Work instruction: Beginning at the top of the material, repeat each line exactly, and stop once the line with "Trace the outline of every instance of the white" has been written.

Given records:
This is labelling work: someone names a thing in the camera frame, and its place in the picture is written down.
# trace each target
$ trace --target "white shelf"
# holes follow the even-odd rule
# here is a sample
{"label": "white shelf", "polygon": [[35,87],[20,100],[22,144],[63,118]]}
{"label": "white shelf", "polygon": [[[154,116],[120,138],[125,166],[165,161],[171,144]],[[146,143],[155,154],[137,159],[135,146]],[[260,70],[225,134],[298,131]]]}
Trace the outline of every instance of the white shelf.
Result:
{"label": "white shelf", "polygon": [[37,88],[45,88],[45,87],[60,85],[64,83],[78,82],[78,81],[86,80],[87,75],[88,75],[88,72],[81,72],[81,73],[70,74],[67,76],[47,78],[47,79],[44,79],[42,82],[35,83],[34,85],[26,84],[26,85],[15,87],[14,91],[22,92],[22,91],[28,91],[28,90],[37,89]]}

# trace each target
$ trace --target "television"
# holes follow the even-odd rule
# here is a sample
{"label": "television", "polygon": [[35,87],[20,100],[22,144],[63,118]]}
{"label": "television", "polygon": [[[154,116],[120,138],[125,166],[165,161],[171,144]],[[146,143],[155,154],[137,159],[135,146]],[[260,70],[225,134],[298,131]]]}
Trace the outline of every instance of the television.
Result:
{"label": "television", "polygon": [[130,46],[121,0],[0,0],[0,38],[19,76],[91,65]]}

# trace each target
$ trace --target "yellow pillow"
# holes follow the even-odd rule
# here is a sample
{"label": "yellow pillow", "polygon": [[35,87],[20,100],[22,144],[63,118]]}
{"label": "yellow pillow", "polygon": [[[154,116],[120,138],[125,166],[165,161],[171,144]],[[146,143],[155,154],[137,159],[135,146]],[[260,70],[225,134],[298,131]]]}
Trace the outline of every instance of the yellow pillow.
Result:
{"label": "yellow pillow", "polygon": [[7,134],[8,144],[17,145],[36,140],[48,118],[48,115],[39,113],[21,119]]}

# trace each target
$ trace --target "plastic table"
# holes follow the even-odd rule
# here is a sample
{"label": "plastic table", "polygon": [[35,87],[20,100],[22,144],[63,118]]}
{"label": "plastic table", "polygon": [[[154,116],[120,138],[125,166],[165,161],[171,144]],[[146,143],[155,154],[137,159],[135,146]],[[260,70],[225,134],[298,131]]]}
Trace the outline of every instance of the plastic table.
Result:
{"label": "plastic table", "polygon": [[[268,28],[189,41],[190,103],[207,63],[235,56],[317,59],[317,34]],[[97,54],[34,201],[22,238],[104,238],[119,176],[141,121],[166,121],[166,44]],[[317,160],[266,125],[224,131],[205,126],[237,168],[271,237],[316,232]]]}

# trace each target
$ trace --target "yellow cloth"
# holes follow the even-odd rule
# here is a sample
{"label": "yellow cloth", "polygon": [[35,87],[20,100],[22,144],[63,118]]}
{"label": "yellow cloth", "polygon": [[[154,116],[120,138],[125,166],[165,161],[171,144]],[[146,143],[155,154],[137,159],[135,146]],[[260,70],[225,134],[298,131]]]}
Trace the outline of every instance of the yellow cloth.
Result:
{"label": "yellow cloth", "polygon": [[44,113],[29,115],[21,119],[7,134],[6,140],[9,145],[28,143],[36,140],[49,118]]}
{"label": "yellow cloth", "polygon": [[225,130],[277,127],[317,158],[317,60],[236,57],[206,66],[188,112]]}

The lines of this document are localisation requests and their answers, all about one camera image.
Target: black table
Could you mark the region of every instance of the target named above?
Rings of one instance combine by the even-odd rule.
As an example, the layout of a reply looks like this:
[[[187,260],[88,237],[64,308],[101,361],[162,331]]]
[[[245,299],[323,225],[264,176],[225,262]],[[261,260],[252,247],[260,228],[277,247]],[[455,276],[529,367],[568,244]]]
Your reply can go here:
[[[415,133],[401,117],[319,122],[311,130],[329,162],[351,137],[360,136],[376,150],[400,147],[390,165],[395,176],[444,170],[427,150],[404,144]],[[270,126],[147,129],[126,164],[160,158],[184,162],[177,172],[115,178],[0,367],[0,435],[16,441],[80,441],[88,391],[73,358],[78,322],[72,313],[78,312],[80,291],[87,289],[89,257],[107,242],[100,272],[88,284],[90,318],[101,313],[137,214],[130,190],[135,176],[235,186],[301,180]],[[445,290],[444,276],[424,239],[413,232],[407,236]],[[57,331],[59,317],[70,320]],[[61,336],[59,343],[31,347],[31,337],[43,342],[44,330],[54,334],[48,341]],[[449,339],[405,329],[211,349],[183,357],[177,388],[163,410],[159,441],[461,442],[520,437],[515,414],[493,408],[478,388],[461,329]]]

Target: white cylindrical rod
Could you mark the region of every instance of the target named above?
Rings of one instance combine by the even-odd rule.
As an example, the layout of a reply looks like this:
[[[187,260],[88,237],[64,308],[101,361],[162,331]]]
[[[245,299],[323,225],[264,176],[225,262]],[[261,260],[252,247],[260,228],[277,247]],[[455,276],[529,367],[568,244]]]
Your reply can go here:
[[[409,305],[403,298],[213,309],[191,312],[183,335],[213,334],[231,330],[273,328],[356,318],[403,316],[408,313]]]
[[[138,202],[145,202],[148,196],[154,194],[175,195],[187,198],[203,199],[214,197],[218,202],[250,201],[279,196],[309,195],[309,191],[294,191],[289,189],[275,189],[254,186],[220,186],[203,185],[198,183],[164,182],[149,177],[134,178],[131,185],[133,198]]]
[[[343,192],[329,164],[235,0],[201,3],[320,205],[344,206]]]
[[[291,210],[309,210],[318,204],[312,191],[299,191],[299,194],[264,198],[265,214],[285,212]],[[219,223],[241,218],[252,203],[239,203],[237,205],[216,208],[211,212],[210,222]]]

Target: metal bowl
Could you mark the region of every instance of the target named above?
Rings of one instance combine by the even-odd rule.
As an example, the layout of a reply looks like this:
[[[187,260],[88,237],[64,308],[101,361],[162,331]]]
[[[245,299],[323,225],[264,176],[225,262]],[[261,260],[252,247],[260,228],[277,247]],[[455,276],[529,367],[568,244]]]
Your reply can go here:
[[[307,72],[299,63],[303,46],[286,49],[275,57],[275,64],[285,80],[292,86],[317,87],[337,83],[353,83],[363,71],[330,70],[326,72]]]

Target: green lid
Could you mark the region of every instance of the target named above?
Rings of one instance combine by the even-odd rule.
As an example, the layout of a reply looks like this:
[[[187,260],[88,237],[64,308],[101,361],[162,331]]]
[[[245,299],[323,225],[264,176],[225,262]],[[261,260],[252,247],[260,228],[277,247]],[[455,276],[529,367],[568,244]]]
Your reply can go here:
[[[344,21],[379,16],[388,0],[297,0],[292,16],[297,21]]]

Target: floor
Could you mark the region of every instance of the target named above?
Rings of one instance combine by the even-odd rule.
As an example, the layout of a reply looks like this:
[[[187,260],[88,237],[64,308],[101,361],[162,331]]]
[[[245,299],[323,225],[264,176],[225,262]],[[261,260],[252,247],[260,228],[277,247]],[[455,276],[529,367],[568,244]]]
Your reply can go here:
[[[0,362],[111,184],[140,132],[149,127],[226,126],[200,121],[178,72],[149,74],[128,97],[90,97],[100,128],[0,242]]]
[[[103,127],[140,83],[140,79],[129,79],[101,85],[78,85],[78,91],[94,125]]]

Output of the exercise:
This is labelling work: someone names a thing in the camera frame, and its place in the picture is written down.
# trace each target
$ trace --target "white shelf"
# holes follow the even-odd rule
# here is a sample
{"label": "white shelf", "polygon": [[35,87],[20,100],[22,144],[63,118]]}
{"label": "white shelf", "polygon": [[[154,116],[120,138],[125,166],[165,161],[171,144]],[[146,143],[155,154],[137,159],[135,146]],[[260,70],[225,134],[298,131]]]}
Trace the outline of every instance of the white shelf.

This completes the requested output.